The world needs more grandparents


Over time, I have learned a few things. According to the Gracious Parsonage Mistress, I haven’t learned enough yet, but that’s just her opinion. She paid me a huge compliment the other day when she said, “Honey, you’re as smart as you’ll ever be.”

I’m still not over it, and I walk with my chest out a little, but not in front of her.

Honesty will make me say that I don’t know as much as I really should. So much that I don’t know that I’m not quite sure how much that is. I will never really come to that conclusion.

I would say, and don’t repeat it to my wife, but today I am smarter than ever in my life. To put it bluntly, I’m smarter today than the day she married me. That’s as far as I’m going to go on that topic.

Although I don’t know everything, I have discovered a few things. We live in a very complicated world, and it seems to get more complicated every day. I long for those days when a cell phone was what an inmate used to call someone.

As people, mostly men, get older, they get a bit grumpy. I didn’t know I was getting cranky until the Funny Parsonage Mistress said, “Why are you so cranky today?”

With a face like mine, it’s hard to hide a bad mood.

Since I know that she is always right, I started to entertain the idea that maybe I am just being in a bad mood. Thinking along those lines, he wanted to know what good could come from being grumpy.

I start thinking about myself, and what the hell has made me so cranky? And, more importantly, how the heck can I get over this infectious disease called grumpy-itis?

The more I thought about it, the grumpier I became. Trust me, I don’t want to be in a bad mood with my wife. I need to find a solution before I get any grumpier.

Nothing seemed to help me understand this until one day the grandchildren came over for the day. That’s when I start to understand a solution to overcome this grumpy-itis disease.

When the grandchildren are around, especially the little ones, there is no time to be grumpy. His contagious laugh cures almost any type of bad mood you may have.

If I had time to think about it, which I don’t with grandchildren, I would wonder why and how these children can laugh so much. Everything and anything is a target for his laughter. And my laugh.

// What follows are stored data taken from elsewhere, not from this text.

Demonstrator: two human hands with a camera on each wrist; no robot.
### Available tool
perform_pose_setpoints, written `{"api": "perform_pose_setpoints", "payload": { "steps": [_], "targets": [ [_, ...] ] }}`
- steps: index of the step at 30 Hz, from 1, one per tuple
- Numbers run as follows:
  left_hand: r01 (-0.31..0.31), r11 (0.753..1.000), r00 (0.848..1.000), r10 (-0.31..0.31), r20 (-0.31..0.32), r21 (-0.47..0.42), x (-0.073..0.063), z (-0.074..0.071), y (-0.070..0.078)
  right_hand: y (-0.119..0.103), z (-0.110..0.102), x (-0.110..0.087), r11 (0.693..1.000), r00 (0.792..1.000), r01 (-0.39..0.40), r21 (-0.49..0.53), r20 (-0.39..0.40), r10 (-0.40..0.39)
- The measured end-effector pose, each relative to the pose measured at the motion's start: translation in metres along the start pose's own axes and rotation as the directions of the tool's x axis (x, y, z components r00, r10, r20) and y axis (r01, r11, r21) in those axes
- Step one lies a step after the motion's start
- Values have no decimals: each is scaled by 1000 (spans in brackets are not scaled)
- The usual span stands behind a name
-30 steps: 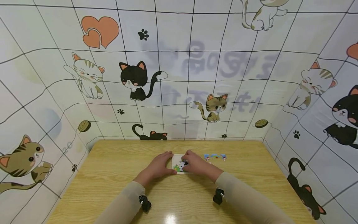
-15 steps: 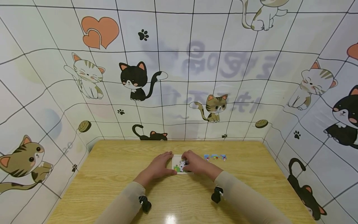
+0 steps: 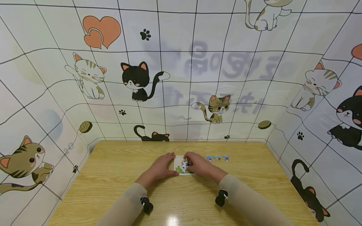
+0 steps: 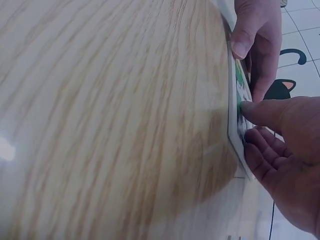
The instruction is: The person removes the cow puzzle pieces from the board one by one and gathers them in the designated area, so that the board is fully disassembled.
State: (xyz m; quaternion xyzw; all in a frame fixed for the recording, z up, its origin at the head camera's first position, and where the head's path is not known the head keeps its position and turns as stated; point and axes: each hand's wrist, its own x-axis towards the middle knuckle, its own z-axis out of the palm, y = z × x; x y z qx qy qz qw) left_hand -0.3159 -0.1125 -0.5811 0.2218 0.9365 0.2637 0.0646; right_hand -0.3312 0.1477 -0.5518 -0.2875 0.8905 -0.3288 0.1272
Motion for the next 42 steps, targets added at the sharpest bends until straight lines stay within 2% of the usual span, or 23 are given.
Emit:
{"api": "perform_pose_setpoints", "payload": {
  "steps": [6, 16, 21, 31, 42],
  "targets": [
    [0, 1000, 1000, 0, -3, 6, 1, 0, -2, 3, -1, -1, 999, 999, 26, -21, -30, -26],
    [3, 1000, 1000, -3, 1, 8, 2, 0, 0, 6, 2, 0, 977, 996, 67, -204, -39, -77],
    [-1, 1000, 1000, 1, 0, 14, 3, 0, 0, 6, 3, 1, 966, 994, 80, -247, -48, -95],
    [-1, 1000, 1000, 1, 7, 15, 3, 0, 0, 5, 2, -3, 978, 992, 70, -196, -89, -89],
    [2, 1000, 1000, -2, 3, 15, 4, 4, -5, 4, -1, -9, 986, 992, 77, -147, -92, -92]
  ]
}}
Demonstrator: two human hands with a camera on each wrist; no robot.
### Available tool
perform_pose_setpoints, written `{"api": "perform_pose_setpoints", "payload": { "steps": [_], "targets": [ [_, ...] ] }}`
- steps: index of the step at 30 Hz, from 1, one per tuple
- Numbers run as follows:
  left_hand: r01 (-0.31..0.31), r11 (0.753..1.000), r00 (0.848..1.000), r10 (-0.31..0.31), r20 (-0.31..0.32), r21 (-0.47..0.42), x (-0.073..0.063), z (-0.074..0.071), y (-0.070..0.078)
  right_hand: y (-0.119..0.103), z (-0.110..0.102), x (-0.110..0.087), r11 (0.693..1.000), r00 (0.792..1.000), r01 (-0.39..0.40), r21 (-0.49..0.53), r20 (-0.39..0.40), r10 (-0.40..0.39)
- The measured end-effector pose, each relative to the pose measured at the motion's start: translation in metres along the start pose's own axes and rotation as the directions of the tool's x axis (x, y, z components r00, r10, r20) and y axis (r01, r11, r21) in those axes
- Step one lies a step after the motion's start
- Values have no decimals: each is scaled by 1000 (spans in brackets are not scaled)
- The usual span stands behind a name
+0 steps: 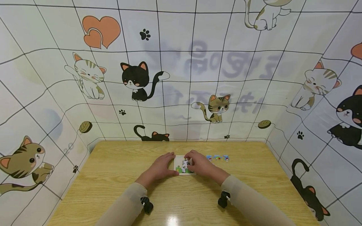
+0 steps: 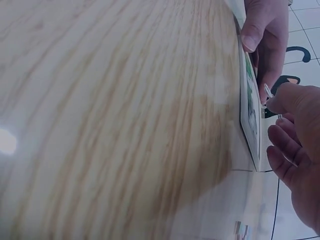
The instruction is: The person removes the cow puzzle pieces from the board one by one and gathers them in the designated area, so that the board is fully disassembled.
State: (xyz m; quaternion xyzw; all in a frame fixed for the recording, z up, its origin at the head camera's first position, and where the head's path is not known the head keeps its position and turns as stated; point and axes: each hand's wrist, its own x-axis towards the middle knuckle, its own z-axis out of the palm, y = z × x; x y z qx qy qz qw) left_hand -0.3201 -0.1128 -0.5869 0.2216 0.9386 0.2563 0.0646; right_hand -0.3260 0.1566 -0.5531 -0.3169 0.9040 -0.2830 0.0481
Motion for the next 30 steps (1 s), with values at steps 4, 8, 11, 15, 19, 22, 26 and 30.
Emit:
{"api": "perform_pose_setpoints", "payload": {
  "steps": [4, 8, 11, 15, 19, 22, 26, 30],
  "targets": [
    [2, 1000, 1000, -2, 0, -3, 1, 1, 0, -1, -5, -5, 999, 1000, -3, 37, -4, 4],
    [5, 1000, 1000, -5, 0, 2, 1, 1, 0, 0, -10, -10, 998, 1000, -19, 65, -7, 20],
    [5, 1000, 1000, -5, 2, 3, 1, 1, 1, 2, -13, -14, 998, 1000, -24, 65, -17, 25],
    [7, 1000, 1000, -7, 4, -2, -1, 0, 3, 6, -18, -20, 998, 999, -16, 57, -36, 18],
    [3, 1000, 1000, -3, 5, -5, -2, -1, 3, 14, -22, -26, 997, 999, 6, 72, -49, -2],
    [-3, 1000, 1000, 3, 5, -7, -2, -1, 3, 19, -25, -31, 995, 998, 21, 94, -60, -16],
    [-2, 1000, 1000, 2, 5, -12, -3, 0, 2, 24, -30, -38, 993, 998, 4, 114, -69, 3],
    [-2, 1000, 1000, 2, 5, -12, -3, -1, 3, 26, -35, -45, 993, 996, -11, 121, -90, 22]
  ]
}}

Try not to laugh when your grandchildren are around laughing and creating a wonderful sense of chaos. It’s not possible.

After the grandkids left, my wife and I sat in the living room and said to each other, “Wow, that’s fun.” We then fell asleep with smiles on our faces.

That’s when I found the remedy for my grumpy-itis. As a grandfather, I need grandchildren in my life to make sure my life is not in a bad mood. Even days after they’re gone, I’m still smiling and even laughing.

From time to time, my wife says: “Remember…”. Then she continues with something that happened when the grandchildren were here.

Once I had calmed down a bit from all the grandkids activity, a thought took over my mind, which even brought me another smile.

I knew I needed those grandchildren as therapy for my bad mood, but there was something even better than that. Those grandchildren needed me.

In a million years, I never would have thought of that myself. Those grandchildren have so much going for them today that I never thought they would need someone like me.

When the grandchildren are under my “supervision,” they have a freedom they don’t have anywhere else. As a grandfather, I have a very hard time pronouncing the word NO. It didn’t take long for those grandchildren to realize that.

From time to time, I hear: “Let’s ask Grandpa.” So I know they are asking me for something that maybe no one else would approve of. After all, grandparents are like that.

In the world we live in, our grandchildren need to understand that there is something in this world that they can really enjoy. That is my job as a grandfather. To give them reasons to laugh and have fun.

As much as my grandchildren do for me, I do for them too. We are a team and we work well together.

The grandkids need someone in their life who isn’t stressed out with schedules, finances, and all that. They need to see someone in their life who is happy and glad to see them.

Don’t let this out, but they need to see someone in their life who makes them a priority. Nothing is more important in the life of a grandfather than his grandchildren. If you do his job well, they will come to understand that they are the most important people in his life.

I like this bible verse. “Children’s children are a crown for the aged, and parents are the pride of their children” (Proverbs 17:6).

The key to genuinely great grandchildren is grandparents.